Affaire Barthez
Abdellah el-Achiri s´exprimait pour la première fois publiquement, dans l´Equipe de samedi, sur les circonstances et les suites des incidents de Casablanca.
«J´aurais voulu lui pardonner, cela aurait en fait dépendu de lui, mais j´ai lu ( ...) la semaine dernière qu´il ne regrettait pas son attitude. Cela veut dire quoi ? Qu´il n´a aucun regret, Alors, non, je ne peux pas lui pardonner».

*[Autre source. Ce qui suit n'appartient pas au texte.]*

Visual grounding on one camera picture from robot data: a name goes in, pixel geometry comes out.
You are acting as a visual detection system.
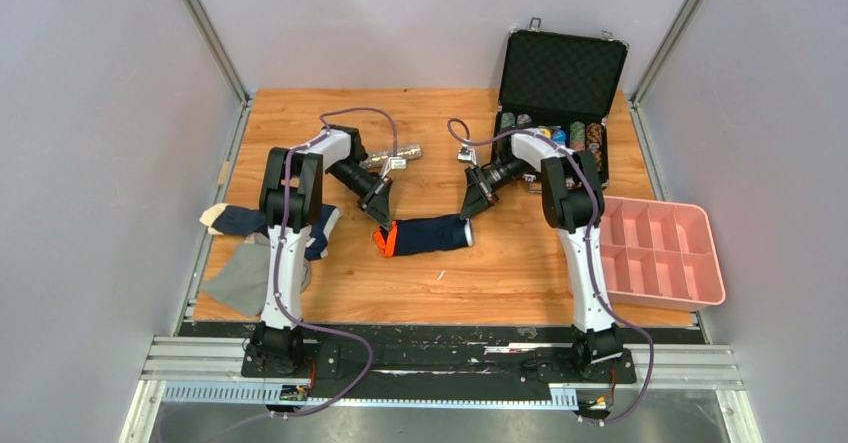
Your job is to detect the navy orange boxer briefs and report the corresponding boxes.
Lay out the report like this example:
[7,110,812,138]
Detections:
[372,214,473,258]

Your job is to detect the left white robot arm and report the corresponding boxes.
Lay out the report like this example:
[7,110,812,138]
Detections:
[246,125,392,376]

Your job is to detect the grey cloth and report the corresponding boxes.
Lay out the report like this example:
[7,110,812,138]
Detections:
[201,233,271,316]

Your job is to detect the grey poker chip stack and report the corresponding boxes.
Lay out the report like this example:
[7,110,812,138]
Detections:
[516,114,533,128]

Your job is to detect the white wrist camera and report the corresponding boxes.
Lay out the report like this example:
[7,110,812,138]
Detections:
[457,146,477,166]
[380,156,408,178]

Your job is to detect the glittery silver microphone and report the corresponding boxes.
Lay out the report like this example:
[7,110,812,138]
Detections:
[360,144,423,170]

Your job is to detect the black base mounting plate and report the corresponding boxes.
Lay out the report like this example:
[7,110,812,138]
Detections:
[241,324,637,401]

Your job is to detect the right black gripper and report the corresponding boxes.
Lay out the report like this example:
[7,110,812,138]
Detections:
[462,157,534,222]

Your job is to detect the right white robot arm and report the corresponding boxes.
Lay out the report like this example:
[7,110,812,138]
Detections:
[458,129,623,381]

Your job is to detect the aluminium frame rail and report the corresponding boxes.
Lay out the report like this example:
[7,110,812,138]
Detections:
[119,337,762,442]

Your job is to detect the black poker chip case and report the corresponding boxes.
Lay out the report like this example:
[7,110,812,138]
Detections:
[493,18,629,187]

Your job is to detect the green poker chip stack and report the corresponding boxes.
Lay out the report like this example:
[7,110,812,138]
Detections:
[569,121,587,151]

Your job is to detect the navy white orange garment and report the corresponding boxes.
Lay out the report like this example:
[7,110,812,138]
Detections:
[199,203,342,261]

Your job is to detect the blue dealer button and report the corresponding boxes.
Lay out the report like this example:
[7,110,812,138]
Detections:
[551,128,568,146]

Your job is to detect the pink compartment tray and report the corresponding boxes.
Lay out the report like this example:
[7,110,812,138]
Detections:
[600,196,726,312]

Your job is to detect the brown poker chip stack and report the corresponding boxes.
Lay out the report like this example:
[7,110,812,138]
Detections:
[586,123,604,172]

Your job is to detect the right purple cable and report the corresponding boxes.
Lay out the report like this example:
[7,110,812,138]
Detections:
[446,117,657,426]

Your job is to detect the purple poker chip stack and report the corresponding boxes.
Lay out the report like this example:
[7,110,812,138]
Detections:
[499,112,516,133]

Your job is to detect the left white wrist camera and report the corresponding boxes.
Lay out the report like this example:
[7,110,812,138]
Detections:
[380,156,408,178]

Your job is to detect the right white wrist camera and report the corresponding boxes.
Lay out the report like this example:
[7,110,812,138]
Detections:
[457,146,477,166]

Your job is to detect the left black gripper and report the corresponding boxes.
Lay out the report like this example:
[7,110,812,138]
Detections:
[326,159,392,232]

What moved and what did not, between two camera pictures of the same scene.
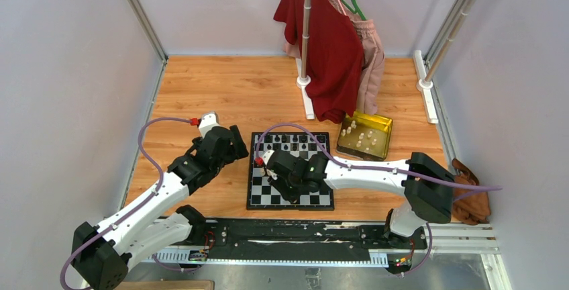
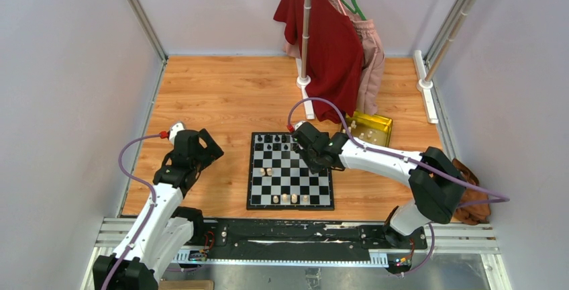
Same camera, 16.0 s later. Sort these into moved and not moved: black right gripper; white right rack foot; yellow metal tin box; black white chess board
Moved: black right gripper
Not moved: black white chess board; white right rack foot; yellow metal tin box
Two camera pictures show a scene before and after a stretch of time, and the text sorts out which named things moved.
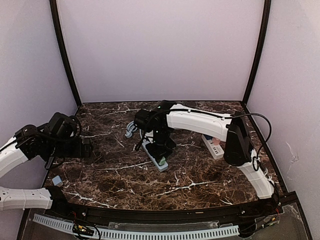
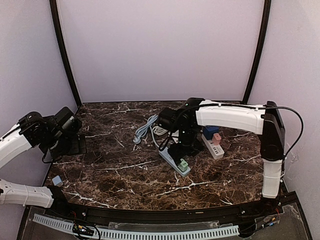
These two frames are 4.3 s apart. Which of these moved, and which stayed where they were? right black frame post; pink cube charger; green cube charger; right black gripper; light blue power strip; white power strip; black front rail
Moved: light blue power strip; right black gripper; green cube charger
Stayed: right black frame post; pink cube charger; white power strip; black front rail
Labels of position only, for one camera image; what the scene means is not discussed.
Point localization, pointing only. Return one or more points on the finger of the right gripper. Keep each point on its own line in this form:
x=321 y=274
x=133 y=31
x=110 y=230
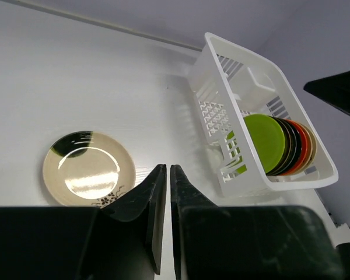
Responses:
x=333 y=90

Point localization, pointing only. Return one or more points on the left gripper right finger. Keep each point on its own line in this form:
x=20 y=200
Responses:
x=193 y=229

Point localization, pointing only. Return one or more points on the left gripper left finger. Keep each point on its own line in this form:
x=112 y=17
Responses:
x=135 y=245

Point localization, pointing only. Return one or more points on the orange red plate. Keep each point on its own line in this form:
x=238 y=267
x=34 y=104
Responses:
x=305 y=149

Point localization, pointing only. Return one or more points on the beige plate with black patch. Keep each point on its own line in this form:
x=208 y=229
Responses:
x=88 y=168

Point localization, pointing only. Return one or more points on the lime green plate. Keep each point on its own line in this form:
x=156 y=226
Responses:
x=268 y=139

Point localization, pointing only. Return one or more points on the beige plate at rack end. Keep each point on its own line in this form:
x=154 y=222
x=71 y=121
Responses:
x=313 y=151

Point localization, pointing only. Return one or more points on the white plastic dish rack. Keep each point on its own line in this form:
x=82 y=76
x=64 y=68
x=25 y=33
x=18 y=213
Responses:
x=249 y=111

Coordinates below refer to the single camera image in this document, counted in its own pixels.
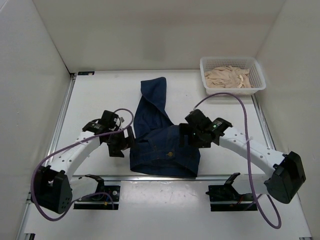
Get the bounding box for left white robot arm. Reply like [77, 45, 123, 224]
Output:
[31, 118, 135, 215]

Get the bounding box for small dark label sticker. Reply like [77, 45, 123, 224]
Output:
[77, 71, 95, 76]

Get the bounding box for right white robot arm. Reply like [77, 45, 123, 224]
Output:
[179, 118, 306, 204]

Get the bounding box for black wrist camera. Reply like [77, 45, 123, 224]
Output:
[185, 109, 212, 131]
[98, 110, 122, 131]

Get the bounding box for white plastic mesh basket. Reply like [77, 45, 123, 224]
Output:
[200, 56, 266, 96]

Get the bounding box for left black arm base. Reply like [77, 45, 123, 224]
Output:
[70, 174, 121, 211]

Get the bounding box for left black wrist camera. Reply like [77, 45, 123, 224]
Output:
[98, 110, 122, 131]

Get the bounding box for beige cloth in basket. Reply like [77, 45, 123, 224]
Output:
[204, 65, 253, 89]

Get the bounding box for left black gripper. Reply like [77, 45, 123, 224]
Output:
[104, 125, 139, 157]

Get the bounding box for aluminium front rail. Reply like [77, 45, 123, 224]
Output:
[99, 175, 273, 182]

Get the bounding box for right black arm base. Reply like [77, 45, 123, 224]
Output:
[205, 172, 258, 212]

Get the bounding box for dark blue denim trousers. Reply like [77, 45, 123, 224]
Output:
[129, 77, 201, 178]

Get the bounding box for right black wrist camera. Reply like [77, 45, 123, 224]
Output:
[185, 109, 212, 131]

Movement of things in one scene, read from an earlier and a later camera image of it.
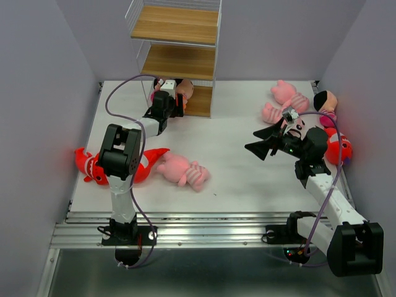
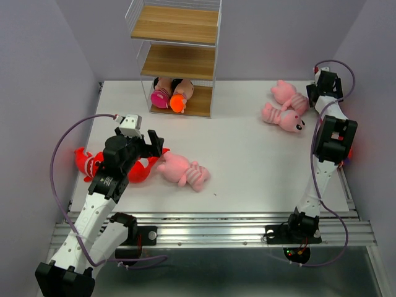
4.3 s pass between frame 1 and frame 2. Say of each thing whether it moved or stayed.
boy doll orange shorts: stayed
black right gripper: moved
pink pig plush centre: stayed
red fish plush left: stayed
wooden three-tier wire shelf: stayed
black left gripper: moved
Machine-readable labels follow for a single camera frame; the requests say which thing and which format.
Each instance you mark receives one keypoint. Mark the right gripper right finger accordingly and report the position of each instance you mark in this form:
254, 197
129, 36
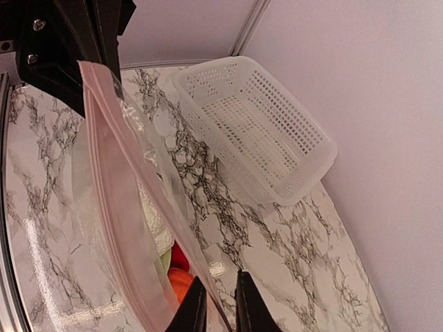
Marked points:
251, 311

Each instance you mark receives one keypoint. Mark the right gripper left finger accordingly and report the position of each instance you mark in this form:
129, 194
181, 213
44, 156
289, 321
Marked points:
192, 313

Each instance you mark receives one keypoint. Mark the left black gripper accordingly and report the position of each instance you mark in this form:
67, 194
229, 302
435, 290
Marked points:
49, 51

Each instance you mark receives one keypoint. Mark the orange fake pumpkin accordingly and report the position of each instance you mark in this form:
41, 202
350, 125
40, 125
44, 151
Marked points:
181, 281

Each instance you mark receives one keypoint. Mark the white fake cauliflower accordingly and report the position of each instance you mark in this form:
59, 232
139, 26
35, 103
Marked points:
161, 234

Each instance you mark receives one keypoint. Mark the clear zip top bag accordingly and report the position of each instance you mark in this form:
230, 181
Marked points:
122, 175

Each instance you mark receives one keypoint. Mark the red fake pepper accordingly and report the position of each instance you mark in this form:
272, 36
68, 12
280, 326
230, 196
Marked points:
178, 258

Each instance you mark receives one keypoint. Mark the white perforated plastic basket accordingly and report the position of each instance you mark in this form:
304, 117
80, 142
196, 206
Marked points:
269, 143

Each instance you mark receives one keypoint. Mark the front aluminium rail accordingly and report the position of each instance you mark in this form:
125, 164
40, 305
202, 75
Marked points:
13, 311

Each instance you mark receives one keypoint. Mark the right aluminium frame post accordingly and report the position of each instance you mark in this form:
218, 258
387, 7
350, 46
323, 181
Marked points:
248, 27

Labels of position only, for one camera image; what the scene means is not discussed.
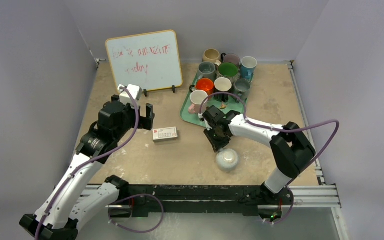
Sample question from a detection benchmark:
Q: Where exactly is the beige brown mug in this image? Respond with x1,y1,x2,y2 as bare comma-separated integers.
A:
202,48,222,63

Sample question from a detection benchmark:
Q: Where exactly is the grey-blue upside-down mug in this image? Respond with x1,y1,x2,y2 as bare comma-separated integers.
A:
230,79,251,102

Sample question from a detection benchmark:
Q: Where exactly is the white whiteboard yellow frame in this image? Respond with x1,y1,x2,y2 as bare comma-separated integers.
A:
105,29,184,92

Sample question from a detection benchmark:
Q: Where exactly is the black mug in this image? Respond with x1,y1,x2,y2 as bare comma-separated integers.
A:
214,77,232,103

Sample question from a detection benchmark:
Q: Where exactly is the orange mug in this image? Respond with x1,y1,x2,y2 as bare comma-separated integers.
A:
189,78,215,95

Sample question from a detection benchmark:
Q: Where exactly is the grey mug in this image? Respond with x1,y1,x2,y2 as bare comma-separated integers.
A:
196,61,217,82

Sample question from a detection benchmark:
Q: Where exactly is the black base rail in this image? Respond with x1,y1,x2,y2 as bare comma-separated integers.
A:
51,183,342,220

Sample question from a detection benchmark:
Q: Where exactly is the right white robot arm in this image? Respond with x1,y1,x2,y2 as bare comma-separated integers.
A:
198,106,316,204

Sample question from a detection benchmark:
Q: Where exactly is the cream white mug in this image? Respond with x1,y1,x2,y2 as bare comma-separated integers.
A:
214,60,240,83

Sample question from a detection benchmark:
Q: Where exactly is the pink faceted mug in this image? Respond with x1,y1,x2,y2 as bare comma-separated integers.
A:
187,90,208,114

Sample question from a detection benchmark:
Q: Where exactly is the white speckled mug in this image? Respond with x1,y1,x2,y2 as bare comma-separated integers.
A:
215,148,240,173

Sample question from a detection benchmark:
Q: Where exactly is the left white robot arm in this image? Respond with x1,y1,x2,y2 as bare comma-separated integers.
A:
19,95,155,240

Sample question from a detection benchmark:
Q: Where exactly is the blue teal mug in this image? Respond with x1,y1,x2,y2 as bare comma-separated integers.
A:
240,56,258,81

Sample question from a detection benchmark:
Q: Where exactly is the mauve purple mug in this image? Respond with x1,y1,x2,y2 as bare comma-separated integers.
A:
220,53,241,67

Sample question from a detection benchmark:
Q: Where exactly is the small white card box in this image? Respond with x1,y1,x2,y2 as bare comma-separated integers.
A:
152,126,179,143

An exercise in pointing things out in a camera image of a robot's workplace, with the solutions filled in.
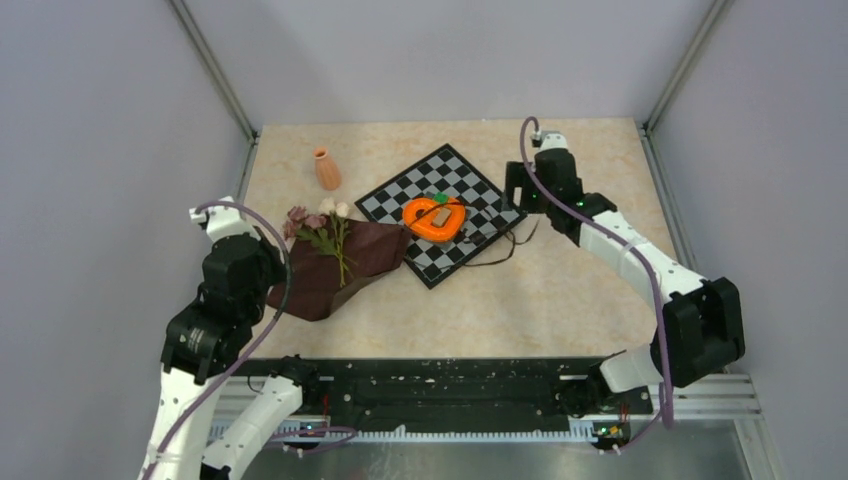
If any brown ribbon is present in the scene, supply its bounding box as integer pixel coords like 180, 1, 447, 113
403, 198, 538, 277

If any maroon wrapping paper sheet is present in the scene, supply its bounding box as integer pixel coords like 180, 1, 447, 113
266, 220, 412, 322

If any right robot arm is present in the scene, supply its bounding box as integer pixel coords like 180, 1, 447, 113
503, 147, 745, 412

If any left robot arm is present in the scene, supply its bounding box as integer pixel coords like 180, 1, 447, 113
139, 232, 321, 479

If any peach ribbed vase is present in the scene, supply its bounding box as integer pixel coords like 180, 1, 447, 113
313, 147, 342, 191

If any tan wooden block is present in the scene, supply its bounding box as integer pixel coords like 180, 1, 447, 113
431, 208, 452, 229

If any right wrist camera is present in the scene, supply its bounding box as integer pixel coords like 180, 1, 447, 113
530, 130, 568, 152

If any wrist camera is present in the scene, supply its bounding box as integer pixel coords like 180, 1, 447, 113
530, 130, 568, 152
189, 196, 262, 243

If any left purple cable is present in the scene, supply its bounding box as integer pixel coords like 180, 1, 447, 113
139, 199, 359, 480

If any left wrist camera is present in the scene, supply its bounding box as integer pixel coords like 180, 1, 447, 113
189, 196, 262, 243

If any orange toy ring piece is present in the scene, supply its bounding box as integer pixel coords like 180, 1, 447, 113
402, 196, 466, 245

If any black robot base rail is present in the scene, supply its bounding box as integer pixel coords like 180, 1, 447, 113
195, 356, 725, 435

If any aluminium frame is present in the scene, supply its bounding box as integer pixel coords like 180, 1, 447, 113
142, 0, 786, 480

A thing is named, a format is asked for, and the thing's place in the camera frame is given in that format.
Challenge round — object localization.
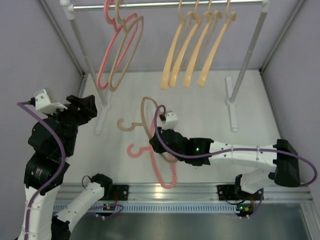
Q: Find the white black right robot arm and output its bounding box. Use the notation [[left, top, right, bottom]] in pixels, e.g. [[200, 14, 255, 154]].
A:
[[149, 127, 301, 199]]

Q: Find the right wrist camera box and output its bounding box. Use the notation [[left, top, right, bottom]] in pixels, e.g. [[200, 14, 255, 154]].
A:
[[161, 111, 178, 130]]

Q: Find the cream hanger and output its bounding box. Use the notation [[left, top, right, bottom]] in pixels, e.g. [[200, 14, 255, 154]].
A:
[[182, 0, 222, 88], [159, 0, 203, 91], [161, 0, 211, 89], [197, 0, 237, 87]]

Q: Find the white right rack foot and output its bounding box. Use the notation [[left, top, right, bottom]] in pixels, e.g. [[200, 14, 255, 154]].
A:
[[225, 76, 239, 132]]

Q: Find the aluminium right corner frame post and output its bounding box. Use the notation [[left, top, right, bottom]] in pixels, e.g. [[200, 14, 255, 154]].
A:
[[259, 0, 307, 75]]

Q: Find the pink thick hanger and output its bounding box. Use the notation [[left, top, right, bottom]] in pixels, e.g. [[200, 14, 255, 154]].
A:
[[127, 120, 177, 189], [96, 0, 124, 91]]

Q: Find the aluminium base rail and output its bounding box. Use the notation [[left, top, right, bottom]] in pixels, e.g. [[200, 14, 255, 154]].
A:
[[57, 181, 313, 204]]

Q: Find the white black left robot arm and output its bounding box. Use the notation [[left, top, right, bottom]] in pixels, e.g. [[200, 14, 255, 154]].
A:
[[17, 92, 113, 240]]

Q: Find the grey slotted cable duct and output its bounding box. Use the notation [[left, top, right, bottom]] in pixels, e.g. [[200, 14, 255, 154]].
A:
[[87, 202, 240, 214]]

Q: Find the white left rack foot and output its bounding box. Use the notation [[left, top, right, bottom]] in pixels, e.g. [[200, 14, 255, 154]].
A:
[[94, 88, 112, 136]]

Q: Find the white rack foot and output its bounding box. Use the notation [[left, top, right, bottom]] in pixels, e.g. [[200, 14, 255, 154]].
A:
[[225, 76, 239, 132], [94, 88, 112, 136]]

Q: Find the silver horizontal rack bar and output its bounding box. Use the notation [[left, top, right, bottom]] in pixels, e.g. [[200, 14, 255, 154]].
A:
[[71, 0, 270, 12]]

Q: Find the beige thick hanger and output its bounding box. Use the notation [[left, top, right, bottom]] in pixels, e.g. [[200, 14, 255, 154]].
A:
[[116, 96, 180, 165], [108, 0, 145, 92]]

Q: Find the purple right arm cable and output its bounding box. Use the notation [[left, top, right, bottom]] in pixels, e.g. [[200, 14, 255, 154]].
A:
[[153, 104, 318, 218]]

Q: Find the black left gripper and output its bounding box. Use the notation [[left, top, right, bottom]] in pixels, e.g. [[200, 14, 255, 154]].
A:
[[45, 93, 98, 156]]

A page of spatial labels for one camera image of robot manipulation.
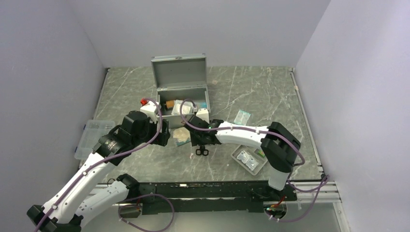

L´arbitre ajoute, comme l´avait montré naguère la télévision, que Barthez, qui n´était plus sur le terrain, s´est précipité sur lui après l´expulsion de son coéquipier Frédéric Dehu, et qu´il l´a insulté, le traitant notamment de «salaud», et lui a craché dessus. «Ca, je ne peux l´admettre», déclare Abdellah el-Achiri.
Interrogé sur le fait de savoir s´il allait porter l´affaire devant la Fédération internationale, l´arbitre marocain affirme «ne pas pouvoir répondre». «J´ai adressé un rapport à ma fédération et pour moi, cela s´arrête là. je vais voir ensuite ce qui va se passer», conclut-il.
Barthez doit passer le 7 avril prochain devant la commission de discipline de la fédération française de football pour avoir insulté et craché sur Abdellah El Achiri à la fin du match amical Wydad-OM, arrêté à la 80e minute et qui n´a jamais repris.